As you know, not long ago at the Tokyo Motor Show, Mercedes-Benz AMG Project ONE, has an F1 racing engine, in order to reach 12000 rpm, 1.6L is made into a V-shaped 6 cylinder to overcome nearly 400G acceleration, and the acceleration that the F1 engine piston needs to overcome is at least about 600G, because the rotation of the crankshaft is reciprocated by the piston in the cylinder to do linear motion, and then converted through the crank connecting rod mechanism. This is the hard injury of reciprocating piston engines, especially L-shaped engines, the top dead center of combustion expansion pressure is the largest, and the transmission force of the connecting rod is basically perpendicular to the tangential direction of the crankshaft. It's going to be a big challenge. But for rotary engines, these are pediatrics. The rotary engine is the same as the conventional reciprocating four-stroke engine, and it also needs to complete the four cycles of suction, compression, work and exhaust, but the difference is that the crankshaft of the conventional reciprocating piston engine rotates for two weeks to complete these four working cycles.

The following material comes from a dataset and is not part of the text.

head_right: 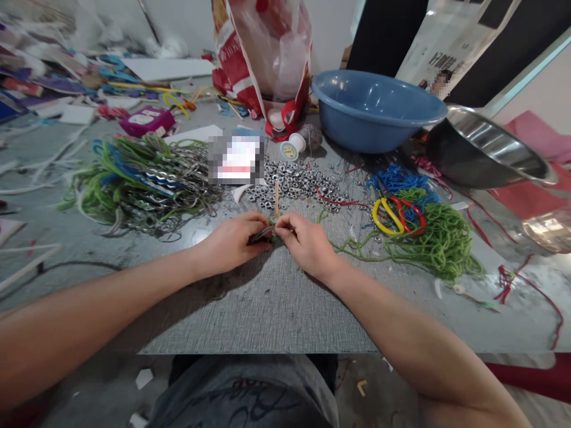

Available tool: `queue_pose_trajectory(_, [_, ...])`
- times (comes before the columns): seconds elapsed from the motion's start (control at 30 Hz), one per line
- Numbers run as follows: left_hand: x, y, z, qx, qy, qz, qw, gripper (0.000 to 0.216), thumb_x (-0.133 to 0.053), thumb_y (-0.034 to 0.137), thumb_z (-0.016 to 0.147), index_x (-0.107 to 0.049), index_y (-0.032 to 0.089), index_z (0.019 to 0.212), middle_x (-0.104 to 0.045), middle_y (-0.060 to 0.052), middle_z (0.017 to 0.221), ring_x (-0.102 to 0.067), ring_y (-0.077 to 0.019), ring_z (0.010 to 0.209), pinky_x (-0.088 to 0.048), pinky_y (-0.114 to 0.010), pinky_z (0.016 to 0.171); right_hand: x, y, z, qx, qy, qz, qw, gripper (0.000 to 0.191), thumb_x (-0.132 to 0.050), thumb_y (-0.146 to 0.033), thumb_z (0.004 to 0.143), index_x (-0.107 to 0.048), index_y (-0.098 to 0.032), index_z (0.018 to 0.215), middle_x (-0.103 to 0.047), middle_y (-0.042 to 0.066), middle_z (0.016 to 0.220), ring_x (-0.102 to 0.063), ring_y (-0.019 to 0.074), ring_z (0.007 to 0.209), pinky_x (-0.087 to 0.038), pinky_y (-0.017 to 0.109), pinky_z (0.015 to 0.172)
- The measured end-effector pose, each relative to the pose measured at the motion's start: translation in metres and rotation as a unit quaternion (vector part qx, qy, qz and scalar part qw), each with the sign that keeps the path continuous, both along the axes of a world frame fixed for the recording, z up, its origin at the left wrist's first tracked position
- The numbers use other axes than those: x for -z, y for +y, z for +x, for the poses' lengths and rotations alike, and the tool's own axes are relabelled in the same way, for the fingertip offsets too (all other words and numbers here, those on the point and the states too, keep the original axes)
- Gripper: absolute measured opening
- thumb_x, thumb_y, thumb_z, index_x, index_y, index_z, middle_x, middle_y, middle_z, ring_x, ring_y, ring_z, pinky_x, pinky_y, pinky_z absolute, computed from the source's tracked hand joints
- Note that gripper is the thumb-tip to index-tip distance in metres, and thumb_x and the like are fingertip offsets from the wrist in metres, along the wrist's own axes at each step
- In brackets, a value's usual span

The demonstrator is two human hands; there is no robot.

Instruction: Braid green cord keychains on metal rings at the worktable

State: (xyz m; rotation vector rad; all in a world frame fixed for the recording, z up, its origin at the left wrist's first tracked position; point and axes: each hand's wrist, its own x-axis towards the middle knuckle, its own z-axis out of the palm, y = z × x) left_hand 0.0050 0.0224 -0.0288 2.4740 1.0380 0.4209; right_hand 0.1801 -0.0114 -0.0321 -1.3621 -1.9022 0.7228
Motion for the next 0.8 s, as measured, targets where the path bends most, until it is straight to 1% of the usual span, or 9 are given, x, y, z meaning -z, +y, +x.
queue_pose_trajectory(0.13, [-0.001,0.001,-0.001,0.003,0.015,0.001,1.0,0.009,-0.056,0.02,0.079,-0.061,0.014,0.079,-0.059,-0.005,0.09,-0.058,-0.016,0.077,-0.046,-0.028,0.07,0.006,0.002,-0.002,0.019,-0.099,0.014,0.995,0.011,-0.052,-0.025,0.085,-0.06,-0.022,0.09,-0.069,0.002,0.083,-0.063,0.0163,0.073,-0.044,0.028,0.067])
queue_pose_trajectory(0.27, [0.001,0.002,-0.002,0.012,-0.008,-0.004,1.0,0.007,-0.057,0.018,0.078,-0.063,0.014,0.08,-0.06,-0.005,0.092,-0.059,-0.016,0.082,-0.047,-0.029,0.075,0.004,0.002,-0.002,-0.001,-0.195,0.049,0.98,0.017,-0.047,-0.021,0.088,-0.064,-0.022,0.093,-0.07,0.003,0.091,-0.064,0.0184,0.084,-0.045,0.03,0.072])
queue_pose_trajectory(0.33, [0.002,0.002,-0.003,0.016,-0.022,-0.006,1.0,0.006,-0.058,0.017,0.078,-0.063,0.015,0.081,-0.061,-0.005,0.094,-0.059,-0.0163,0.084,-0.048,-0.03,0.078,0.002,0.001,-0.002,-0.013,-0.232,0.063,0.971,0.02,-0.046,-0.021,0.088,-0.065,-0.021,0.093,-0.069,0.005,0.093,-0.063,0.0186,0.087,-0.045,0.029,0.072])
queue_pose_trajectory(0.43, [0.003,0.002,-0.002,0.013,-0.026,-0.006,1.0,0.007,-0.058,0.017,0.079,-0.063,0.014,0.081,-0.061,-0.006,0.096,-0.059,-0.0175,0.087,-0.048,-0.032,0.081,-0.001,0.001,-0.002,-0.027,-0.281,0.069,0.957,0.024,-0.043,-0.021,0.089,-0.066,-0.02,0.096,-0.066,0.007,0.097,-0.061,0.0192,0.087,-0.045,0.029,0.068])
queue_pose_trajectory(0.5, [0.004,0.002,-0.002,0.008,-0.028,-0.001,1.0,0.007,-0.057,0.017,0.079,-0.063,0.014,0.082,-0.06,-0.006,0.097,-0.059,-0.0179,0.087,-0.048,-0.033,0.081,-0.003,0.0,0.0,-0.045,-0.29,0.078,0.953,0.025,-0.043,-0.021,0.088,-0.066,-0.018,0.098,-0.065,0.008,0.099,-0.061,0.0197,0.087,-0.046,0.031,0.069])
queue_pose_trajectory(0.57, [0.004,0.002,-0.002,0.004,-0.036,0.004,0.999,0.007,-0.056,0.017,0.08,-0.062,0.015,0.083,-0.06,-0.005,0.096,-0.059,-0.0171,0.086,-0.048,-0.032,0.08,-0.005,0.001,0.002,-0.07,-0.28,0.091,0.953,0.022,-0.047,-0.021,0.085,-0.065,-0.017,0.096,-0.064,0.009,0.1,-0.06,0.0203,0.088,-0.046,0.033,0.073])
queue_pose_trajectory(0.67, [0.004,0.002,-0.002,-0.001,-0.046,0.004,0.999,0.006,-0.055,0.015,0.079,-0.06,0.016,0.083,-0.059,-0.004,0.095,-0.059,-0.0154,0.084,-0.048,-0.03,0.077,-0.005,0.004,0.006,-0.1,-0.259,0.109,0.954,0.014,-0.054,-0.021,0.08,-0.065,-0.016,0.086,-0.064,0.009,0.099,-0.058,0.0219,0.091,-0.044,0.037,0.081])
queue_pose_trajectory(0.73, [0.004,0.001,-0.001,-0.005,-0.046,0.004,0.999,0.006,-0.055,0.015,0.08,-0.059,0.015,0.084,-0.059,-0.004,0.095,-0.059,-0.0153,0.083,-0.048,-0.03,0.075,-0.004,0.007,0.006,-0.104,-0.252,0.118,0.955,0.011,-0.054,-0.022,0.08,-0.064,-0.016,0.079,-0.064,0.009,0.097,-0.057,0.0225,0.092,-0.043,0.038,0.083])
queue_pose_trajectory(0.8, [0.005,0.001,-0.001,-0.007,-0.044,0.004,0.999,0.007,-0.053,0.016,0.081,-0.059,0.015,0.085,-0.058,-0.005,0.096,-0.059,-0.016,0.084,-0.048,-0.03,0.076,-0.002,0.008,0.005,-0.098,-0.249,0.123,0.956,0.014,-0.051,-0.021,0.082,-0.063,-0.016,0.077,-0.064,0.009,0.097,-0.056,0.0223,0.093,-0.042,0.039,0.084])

The rotor of the rotor engine rotates for a week to complete these four working cycles, the work efficiency is increased by 1 times, and within the week of rotor rotation, the cylinder that is divided into 3 independent spaces by the top angle of the rotor completes these four working cycles at the same time, which is quite perfect, and the piston is pushed to do the rotation motion without interruption, which is exactly what the racing car needs.

 

The combustion gas pushes the rotor to make eccentric rotational motion, and the rotor applies rotational torque to the eccentric shaft, directly driving the eccentric shaft to rotate and do work. Because it is the rotational torque that does work, there is no need to overcome any inertial force, and the engine speed can be greatly improved. In addition, when the triangular rotor rotates, the inner gear ring centered on the center of the triangular rotor meshes with the fixed gear centered on the center of the output shaft. The gear is fixed on the cylinder body and does not rotate. The gear ratio of the inner gear ring to the gear is 3:2. Since the two are internally meshed, and the inner gear ring always rotates with the contact point between the two (such as the red point) as the center, the rotation radius is 3 times that of the inner gear. Due to this unique motion relationship, the speed of the output shaft will be 3 times the rotation speed of the rotor. For example, when the crankshaft speed reaches 15,000 rpm, the rotation speed of the triangular rotor only needs to reach 5,000 rpm. The crankshaft speed of the reciprocating piston engine must reach 15,000 rpm, and the piston must reciprocate up and down 30,000 times within 1 minute. The advantages of both are self-evident. In addition, at high engine speeds of more than 1W, the opening and closing of the valves of a conventional reciprocating piston F1 racing engine is driven by a high-pressure nitrogen pressure tank, because conventional steel springs are completely incapable of doing this job. However, for a rotary engine, this is not a problem at all, because a rotary engine does not have an intake system such as valves, camshafts, rocker arms, and timing systems.

 

From this point can also be illustrated, due to the absence of valves, camshafts and other motion noise, NVH compared with the traditional engine will be much superior, the rotary engine structure is very compact, such as the rotary engine, the single-rotor engine is only about 1 foot in length, width and height, which is convenient for the whole vehicle layout, and the engine of the same displacement is reduced by at least 1/3 of the weight. So the rotary engine is made for the track and not out of thin air, and it is said that the German company Rotary Supercars will launch an eight-rotor four-turbo supercar, and this supercar accelerates from 0 to 100KM/h in just 0.9 seconds. In the blink of an eye, this sports car has completed 100 kilometers of acceleration, and in front of it supercars such as Bugatti and Lamborghini are simply pediatric.

 

While rotary engines have many advantages, they also have disadvantages that cannot be ignored, which is why there is no mass civilian use today:

1: Insufficient combustion, because the intake and exhaust of the rotary engine is not driven by valves, but by the rotation of the rotor to open and close the intake and exhaust valves, there is no timing VVT to accurately control the air-fuel ratio, and the mixture will be incompletely combusted, which is more fatal to the current increasingly stringent emission regulations.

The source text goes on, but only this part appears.